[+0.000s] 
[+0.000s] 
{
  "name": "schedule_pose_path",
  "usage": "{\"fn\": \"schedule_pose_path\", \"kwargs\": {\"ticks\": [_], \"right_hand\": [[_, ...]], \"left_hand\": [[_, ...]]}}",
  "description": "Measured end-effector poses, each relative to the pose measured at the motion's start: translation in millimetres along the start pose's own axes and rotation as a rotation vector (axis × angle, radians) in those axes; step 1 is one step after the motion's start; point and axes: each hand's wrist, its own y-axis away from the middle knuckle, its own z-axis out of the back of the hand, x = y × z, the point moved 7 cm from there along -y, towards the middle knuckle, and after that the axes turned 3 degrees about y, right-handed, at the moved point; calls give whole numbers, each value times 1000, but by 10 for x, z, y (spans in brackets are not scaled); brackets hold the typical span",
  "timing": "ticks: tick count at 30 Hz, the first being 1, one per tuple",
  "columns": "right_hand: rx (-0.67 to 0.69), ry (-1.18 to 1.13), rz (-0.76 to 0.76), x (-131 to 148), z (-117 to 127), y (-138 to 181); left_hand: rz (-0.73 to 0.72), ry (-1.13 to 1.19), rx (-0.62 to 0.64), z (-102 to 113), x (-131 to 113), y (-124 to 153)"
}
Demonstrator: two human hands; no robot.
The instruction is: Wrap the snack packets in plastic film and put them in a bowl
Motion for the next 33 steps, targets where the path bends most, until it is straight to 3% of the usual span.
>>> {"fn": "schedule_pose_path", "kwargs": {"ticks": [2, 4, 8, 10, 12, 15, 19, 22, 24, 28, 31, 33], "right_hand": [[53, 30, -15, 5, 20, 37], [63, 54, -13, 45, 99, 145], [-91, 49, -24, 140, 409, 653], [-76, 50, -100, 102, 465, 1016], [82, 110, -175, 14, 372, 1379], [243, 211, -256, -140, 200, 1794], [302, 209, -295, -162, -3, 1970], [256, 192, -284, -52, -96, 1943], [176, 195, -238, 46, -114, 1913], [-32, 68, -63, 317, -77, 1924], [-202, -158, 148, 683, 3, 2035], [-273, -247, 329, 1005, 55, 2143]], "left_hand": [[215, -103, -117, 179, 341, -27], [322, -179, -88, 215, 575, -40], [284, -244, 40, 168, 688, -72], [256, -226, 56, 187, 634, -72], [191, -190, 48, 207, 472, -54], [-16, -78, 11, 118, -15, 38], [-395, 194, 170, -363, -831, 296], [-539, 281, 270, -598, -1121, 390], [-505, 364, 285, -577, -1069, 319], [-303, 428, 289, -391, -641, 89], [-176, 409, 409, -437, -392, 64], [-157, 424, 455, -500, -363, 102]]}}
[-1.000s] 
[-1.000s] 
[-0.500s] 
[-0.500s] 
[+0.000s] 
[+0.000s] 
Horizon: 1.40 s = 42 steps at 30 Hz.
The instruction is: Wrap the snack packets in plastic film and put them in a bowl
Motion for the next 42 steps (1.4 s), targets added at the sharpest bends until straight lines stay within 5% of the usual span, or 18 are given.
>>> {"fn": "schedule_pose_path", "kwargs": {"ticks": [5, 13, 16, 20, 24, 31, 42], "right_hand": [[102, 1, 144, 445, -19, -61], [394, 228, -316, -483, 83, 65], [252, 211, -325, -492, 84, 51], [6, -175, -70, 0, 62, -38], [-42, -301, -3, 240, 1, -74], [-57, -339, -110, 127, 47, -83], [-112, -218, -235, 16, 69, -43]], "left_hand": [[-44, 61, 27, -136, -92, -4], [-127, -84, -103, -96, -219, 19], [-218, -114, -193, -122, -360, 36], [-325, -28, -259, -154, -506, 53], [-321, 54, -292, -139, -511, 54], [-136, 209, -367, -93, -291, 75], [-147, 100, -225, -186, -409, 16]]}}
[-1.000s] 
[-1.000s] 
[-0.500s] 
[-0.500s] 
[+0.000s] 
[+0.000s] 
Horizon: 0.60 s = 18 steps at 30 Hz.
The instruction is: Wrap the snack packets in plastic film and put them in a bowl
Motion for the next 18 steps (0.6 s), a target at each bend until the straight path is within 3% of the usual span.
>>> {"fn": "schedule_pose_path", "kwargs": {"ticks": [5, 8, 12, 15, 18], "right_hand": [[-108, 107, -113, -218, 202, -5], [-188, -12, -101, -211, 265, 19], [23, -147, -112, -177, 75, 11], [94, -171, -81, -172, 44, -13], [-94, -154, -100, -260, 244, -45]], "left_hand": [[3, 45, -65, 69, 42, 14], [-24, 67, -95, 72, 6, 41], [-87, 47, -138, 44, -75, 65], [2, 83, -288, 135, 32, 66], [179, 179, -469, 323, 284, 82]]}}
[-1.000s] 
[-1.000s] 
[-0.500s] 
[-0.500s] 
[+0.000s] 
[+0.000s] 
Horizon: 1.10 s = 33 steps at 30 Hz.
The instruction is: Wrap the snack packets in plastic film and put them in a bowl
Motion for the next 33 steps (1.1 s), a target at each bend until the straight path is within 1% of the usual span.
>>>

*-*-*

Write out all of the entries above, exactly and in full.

[+0.000s] 
[+0.000s] 
{
  "name": "schedule_pose_path",
  "usage": "{\"fn\": \"schedule_pose_path\", \"kwargs\": {\"ticks\": [_], \"right_hand\": [[_, ...]], \"left_hand\": [[_, ...]]}}",
  "description": "Measured end-effector poses, each relative to the pose measured at the motion's start: translation in millimetres along the start pose's own axes and rotation as a rotation vector (axis × angle, radians) in those axes; step 1 is one step after the motion's start; point and axes: each hand's wrist, its own y-axis away from the middle knuckle, its own z-axis out of the back of the hand, x = y × z, the point moved 7 cm from there along -y, towards the middle knuckle, and after that the axes turned 3 degrees about y, right-handed, at the moved point; calls give whole numbers, each value times 1000, but by 10 for x, z, y (spans in brackets are not scaled); brackets hold the typical span",
  "timing": "ticks: tick count at 30 Hz, the first being 1, one per tuple",
  "columns": "right_hand: rx (-0.67 to 0.69), ry (-1.18 to 1.13), rz (-0.76 to 0.76), x (-131 to 148), z (-117 to 127), y (-138 to 181); left_hand: rz (-0.73 to 0.72), ry (-1.13 to 1.19), rx (-0.62 to 0.64), z (-102 to 113), x (-131 to 113), y (-124 to 153)"
}
Demonstrator: two human hands; no robot.
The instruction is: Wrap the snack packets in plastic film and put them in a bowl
Motion for the next 33 steps, targets where the path bends most, until it is straight to 3% of the usual span.
>>> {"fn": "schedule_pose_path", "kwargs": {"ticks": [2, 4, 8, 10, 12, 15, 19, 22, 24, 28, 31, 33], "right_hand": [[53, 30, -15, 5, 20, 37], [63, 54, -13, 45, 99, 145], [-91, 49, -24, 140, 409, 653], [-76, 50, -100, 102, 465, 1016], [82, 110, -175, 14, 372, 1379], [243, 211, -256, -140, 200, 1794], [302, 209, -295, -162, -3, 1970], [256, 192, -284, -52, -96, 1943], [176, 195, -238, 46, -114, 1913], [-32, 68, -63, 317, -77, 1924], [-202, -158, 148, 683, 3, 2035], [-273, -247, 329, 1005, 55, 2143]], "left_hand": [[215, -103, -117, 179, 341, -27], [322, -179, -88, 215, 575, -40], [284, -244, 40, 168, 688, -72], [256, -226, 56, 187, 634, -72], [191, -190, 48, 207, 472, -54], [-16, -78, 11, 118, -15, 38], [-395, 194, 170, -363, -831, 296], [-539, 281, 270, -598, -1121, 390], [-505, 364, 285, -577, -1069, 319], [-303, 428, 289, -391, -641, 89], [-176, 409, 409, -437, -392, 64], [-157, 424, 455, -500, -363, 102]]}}
[-1.000s] 
[-1.000s] 
[-0.500s] 
[-0.500s] 
[+0.000s] 
[+0.000s] 
Horizon: 1.40 s = 42 steps at 30 Hz.
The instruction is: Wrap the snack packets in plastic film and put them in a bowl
Motion for the next 42 steps (1.4 s), targets added at the sharpest bends until straight lines stay within 5% of the usual span, or 18 are given.
>>> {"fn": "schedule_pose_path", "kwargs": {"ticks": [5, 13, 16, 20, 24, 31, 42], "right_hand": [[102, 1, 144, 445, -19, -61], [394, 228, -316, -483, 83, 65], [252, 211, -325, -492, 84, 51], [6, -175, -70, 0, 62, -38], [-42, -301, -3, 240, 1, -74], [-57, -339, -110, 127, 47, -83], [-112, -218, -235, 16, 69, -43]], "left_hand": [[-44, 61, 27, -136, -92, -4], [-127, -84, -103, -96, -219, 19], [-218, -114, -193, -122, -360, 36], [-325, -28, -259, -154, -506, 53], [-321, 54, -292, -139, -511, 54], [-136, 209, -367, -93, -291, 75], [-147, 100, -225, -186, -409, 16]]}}
[-1.000s] 
[-1.000s] 
[-0.500s] 
[-0.500s] 
[+0.000s] 
[+0.000s] 
Horizon: 0.60 s = 18 steps at 30 Hz.
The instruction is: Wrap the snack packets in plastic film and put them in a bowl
Motion for the next 18 steps (0.6 s), a target at each bend until the straight path is within 3% of the usual span.
>>> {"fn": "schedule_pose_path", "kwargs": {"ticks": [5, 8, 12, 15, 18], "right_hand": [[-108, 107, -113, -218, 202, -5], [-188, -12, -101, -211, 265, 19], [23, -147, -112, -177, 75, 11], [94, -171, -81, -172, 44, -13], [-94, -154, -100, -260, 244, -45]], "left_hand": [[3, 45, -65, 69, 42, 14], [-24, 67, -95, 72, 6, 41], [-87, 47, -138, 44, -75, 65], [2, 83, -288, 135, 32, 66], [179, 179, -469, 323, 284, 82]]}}
[-1.000s] 
[-1.000s] 
[-0.500s] 
[-0.500s] 
[+0.000s] 
[+0.000s] 
Horizon: 1.10 s = 33 steps at 30 Hz.
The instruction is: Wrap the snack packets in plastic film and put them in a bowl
Motion for the next 33 steps (1.1 s), a target at each bend until the straight path is within 1% of the usual span.
>>>

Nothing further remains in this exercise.